说着,他嘴角忍不住勾起一抹鄙夷的弧线,道:“兄长可不要忘了,士人这一集团,大部分是靠着门第而显名的。同时为了更加名扬,自然要标榜节操和品格,其中有真才实学的又有几个?”
“就算真有几个目光长远、肚里有货的高人,但他们的身份,又注定在处事手段上,要严格遵循朝廷的法令和程序。”
“假如我猜得不错,眼见如今雒阳形势大乱,他们也不会束手待毙。可解决问题的办法,一贯思路就是在朝堂上明明白白地讨论个清楚。”
这个时候,何瑾再度望了眼一脸苍白的何咸,道:“面对上来就知道抓兵夺权的西北虎狼,他们那里还悠哉悠哉权衡利弊、调和阴阳呢。等董卓尽夺雒阳兵权后,恐怕讨论才刚刚进入主题。
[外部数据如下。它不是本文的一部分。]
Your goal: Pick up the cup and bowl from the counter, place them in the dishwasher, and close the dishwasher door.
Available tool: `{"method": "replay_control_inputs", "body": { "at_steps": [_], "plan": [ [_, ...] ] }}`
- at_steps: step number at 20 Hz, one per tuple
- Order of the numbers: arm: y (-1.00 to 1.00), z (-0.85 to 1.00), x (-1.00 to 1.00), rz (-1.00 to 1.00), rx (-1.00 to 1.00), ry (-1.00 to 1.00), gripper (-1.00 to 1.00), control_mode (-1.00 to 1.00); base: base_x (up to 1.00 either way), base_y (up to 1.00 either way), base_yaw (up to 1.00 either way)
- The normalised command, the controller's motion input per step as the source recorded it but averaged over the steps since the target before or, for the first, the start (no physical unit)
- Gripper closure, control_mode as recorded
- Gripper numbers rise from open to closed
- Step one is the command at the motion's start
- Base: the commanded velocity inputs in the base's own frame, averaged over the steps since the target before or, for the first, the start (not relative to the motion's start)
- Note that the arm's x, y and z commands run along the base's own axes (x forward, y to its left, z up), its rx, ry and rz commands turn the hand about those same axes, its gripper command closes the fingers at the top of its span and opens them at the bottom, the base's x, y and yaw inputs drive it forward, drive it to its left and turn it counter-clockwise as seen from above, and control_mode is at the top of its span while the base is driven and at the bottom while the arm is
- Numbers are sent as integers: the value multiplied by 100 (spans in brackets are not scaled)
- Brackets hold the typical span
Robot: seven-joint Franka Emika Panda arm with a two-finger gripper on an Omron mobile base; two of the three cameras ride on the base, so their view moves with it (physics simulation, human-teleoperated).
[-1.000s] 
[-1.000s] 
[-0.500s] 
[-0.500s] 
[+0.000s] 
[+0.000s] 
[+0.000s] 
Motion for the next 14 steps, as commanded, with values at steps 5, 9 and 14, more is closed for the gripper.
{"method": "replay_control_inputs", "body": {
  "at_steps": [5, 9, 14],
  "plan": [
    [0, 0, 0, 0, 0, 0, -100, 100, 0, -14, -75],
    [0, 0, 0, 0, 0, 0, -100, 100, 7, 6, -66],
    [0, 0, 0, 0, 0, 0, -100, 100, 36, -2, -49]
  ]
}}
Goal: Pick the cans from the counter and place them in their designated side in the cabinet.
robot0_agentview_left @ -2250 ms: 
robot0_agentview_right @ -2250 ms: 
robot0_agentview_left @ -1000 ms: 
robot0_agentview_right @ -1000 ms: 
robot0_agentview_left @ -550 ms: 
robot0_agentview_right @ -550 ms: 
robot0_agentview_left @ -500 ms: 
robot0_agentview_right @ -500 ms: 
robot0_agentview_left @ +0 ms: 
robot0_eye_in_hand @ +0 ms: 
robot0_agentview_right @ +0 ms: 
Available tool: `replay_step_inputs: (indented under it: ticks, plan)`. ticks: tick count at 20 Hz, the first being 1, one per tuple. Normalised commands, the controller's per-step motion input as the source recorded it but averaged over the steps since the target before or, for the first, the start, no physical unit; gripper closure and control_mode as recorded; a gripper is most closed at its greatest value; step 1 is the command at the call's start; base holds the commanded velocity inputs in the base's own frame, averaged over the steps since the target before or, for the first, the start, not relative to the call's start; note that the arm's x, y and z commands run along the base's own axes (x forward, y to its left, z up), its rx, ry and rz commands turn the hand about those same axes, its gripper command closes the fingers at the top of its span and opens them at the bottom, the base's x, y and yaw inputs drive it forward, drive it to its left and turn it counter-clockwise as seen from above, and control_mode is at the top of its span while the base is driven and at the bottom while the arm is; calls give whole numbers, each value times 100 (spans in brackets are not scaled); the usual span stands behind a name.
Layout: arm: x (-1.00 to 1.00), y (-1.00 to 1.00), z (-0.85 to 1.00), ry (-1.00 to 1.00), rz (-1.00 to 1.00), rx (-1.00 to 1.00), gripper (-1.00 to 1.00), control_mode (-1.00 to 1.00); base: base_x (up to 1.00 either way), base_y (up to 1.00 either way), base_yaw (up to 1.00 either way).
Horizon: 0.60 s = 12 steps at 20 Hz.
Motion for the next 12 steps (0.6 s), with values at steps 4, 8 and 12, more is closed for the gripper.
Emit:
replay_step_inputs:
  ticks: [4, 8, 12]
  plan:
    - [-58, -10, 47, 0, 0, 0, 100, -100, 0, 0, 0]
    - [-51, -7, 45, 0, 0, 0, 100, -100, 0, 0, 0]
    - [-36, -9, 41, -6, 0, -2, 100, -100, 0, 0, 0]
”
随即,他又伸出了两只手,来回颠倒着高低言道道:“一方是临事驰慢、又毫不知兵权的重要,内部还有一群猪队友拖后腿的士人集团;而另一方是专行独断,行事又狠辣果断,下手还又快又准的武夫董卓......”
最后的一句话,何瑾还是心软没说,但意思已很明显了:哥,那些士人们是根本靠不住的。
无论我们如何想方设法去帮......呵呵,老爹在的时候,人家都对我们不假辞色。现在老爹都没了,还会搭理咱们吗?
这个时候,何咸已面色惨然地,一屁股瘫坐下来。显然,他也想到了这一层,才会如此万念俱灰。
坐在一旁的何瑾,右手就轻轻扶着何咸的后背——他记得‘抚背’这个动作,是东汉时很亲昵之间朋友兄弟,才会做的举动。
同时他也知道,自己刚才一番话,恐怕真击碎了何咸身为士人的幻想,给了他历来坚守理念的致命一击。
但现实就是如此残酷,只希望自己的安抚,能让何咸念着兄弟之情,幡然醒悟。同时最好能先曲意投效董卓,保住何家再说。
毕竟历史上,何家自董卓入京后,便真正覆灭了。
年纪轻轻的何咸很快忧惧而亡,留下嫂子尹氏,成了那位著名人.妻爱好者曹老板的收藏。而何家的第三代后人,就是尹氏腹中的那位小男孩,也成了曹操的养子......
幸运的是,抚背这个动作,似乎真挺有疗效的。摸弄一会儿后,他渐渐就发现何咸黯淡的目光,又重新燃起了一丝火星。
只是吧......随后那火星竟跃到自己身上后,一下就成了燎原之火!
看着那越来越炽烈火辣的眼神,何瑾止不住打了一个哆嗦,吓得赶紧缩手抱胸问道:“兄,兄长你又怎么了?......如此看着小弟,我心里好发毛啊。”